Task directions:
Using only the entries below, output the lines starting at the one containing "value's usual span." and ending at the one containing "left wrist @", exactly and inclusive of both, omitting the pictures.

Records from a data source
--

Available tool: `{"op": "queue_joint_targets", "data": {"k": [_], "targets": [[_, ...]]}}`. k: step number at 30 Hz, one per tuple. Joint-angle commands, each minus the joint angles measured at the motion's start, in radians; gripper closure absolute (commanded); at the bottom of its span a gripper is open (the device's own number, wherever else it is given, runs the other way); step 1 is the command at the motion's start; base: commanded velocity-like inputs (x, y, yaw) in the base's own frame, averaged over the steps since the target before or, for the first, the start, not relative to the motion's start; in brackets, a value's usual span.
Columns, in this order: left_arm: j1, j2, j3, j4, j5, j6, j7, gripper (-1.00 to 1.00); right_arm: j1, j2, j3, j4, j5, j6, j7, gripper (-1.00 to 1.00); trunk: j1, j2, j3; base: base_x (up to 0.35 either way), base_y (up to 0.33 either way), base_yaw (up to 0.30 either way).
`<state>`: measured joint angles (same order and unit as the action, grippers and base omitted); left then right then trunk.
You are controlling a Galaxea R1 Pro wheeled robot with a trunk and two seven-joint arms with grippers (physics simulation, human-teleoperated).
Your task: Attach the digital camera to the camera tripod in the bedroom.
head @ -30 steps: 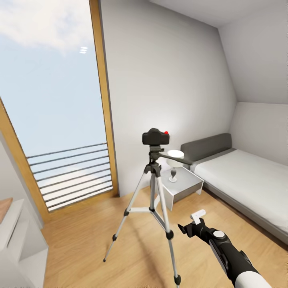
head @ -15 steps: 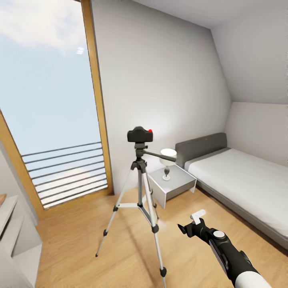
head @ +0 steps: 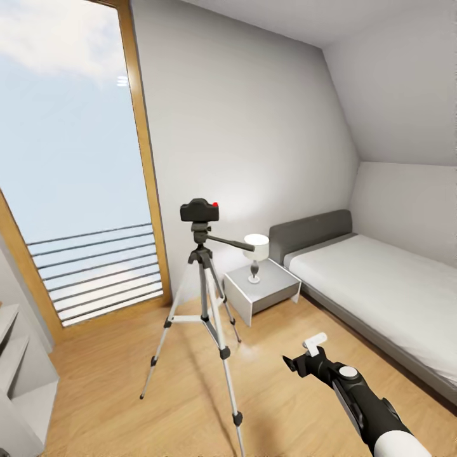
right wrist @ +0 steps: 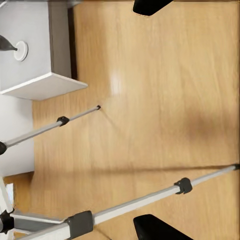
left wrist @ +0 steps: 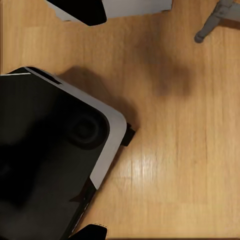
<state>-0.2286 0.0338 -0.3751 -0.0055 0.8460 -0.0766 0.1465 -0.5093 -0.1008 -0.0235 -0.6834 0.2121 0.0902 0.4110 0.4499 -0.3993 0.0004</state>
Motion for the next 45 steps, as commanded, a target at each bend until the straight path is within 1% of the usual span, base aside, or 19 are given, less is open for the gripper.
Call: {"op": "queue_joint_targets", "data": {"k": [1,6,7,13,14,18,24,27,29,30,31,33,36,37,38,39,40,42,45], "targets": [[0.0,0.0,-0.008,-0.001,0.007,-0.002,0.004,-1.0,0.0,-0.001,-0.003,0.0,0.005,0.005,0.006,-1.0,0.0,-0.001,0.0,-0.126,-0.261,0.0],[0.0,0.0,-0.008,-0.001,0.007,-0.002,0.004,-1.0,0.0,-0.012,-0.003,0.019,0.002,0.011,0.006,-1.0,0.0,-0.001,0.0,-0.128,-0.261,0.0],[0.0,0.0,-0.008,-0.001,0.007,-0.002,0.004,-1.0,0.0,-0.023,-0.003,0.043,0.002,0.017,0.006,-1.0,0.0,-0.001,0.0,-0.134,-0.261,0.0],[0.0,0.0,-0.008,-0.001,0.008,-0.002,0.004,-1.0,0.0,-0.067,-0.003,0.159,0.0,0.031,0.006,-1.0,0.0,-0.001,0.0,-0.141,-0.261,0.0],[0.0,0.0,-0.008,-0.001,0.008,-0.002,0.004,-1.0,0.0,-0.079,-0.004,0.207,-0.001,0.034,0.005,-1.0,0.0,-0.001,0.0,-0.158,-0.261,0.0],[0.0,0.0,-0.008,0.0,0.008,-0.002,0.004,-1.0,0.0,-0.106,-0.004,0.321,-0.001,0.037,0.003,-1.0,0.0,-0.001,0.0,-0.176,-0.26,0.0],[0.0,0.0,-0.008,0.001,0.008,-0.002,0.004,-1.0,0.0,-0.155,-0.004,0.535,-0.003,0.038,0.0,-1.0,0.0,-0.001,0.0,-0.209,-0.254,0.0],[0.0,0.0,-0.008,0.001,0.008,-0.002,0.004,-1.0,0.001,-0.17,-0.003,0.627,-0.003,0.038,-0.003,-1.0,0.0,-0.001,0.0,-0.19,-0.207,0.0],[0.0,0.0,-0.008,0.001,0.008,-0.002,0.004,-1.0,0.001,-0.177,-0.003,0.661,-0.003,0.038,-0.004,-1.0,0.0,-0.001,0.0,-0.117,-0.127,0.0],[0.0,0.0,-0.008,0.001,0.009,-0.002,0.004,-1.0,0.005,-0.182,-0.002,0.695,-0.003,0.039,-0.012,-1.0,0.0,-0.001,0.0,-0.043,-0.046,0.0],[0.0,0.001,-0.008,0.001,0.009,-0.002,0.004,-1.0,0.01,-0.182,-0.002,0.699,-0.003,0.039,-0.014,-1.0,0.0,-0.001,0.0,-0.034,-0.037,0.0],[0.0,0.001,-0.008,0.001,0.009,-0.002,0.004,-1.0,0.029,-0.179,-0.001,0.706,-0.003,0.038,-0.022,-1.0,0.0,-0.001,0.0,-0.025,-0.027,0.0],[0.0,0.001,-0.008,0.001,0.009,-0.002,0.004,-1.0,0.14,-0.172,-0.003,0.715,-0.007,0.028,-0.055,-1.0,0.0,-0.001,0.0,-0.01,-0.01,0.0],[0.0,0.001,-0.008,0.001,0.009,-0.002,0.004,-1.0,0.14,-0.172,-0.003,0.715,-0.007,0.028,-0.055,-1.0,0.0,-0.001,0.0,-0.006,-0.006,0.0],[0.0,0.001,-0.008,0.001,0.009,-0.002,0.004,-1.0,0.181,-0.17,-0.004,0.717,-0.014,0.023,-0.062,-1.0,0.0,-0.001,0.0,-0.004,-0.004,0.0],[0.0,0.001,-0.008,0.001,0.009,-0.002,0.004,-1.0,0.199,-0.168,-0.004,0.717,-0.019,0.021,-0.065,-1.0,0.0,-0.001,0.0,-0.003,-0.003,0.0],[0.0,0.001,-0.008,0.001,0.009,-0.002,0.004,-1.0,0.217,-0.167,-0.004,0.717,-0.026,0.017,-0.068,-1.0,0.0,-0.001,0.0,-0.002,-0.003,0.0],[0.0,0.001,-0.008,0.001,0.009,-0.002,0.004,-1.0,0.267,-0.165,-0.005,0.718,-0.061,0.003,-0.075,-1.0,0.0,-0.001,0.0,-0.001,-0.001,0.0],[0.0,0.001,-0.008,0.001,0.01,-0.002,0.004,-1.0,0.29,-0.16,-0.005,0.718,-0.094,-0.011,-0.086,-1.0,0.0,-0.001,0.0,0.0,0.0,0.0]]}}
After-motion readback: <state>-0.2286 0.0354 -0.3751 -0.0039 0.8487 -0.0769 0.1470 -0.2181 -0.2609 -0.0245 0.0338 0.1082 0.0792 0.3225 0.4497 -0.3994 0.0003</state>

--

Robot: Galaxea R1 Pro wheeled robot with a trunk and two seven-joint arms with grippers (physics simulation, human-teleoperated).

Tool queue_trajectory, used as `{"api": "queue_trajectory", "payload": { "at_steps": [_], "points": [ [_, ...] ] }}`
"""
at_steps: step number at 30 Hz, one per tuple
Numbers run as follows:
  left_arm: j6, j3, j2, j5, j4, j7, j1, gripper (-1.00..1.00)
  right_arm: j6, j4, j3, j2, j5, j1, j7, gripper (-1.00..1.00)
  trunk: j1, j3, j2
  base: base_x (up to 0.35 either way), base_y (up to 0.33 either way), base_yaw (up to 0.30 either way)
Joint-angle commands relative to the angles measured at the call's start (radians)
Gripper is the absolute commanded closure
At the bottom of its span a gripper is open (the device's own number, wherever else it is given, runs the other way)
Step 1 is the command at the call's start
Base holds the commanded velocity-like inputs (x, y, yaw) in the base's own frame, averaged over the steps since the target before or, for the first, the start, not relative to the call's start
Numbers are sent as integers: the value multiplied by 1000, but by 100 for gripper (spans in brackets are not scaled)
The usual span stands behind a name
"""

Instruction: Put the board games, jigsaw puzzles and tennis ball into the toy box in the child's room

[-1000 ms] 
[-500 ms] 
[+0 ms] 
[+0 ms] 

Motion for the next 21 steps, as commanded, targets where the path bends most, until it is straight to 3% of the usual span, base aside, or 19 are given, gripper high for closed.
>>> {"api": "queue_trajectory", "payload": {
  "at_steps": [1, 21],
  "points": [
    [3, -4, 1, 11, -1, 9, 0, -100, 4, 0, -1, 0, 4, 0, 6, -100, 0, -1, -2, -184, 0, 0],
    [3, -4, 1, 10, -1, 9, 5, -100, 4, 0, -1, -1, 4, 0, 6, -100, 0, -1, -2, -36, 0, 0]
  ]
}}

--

Response to the exercise:
Available tool: `{"op": "queue_joint_targets", "data": {"k": [_], "targets": [[_, ...]]}}`. k: step number at 30 Hz, one per tuple. Joint-angle commands, each minus the joint angles measured at the motion's start, in radians; gripper closure absolute (commanded); at the bottom of its span a gripper is open (the device's own number, wherever else it is given, runs the other way); step 1 is the command at the motion's start; base: commanded velocity-like inputs (x, y, yaw) in the base's own frame, averaged over the steps since the target before or, for the first, the start, not relative to the motion's start; in brackets, a value's usual span.
Columns, in this order: left_arm: j1, j2, j3, j4, j5, j6, j7, gripper (-1.00 to 1.00); right_arm: j1, j2, j3, j4, j5, j6, j7, gripper (-1.00 to 1.00); trunk: j1, j2, j3; base: base_x (up to 0.35 either way), base_y (up to 0.33 either way), base_yaw (up to 0.30 either way).
`<state>`: measured joint angles (same order and unit as the action, grippers and base omitted); left then right then trunk.
You are controlling a Galaxea R1 Pro wheeled robot with a trunk and two seven-joint arms with grippers (physics simulation, human-teleoperated).
Your task: Attach the digital camera to the camera tripod in the bedroom.
head @ -30 steps: 
head @ -15 steps: 
head @ +0 steps: 
right wrist @ +0 steps: 
left wrist @ +0 steps: 

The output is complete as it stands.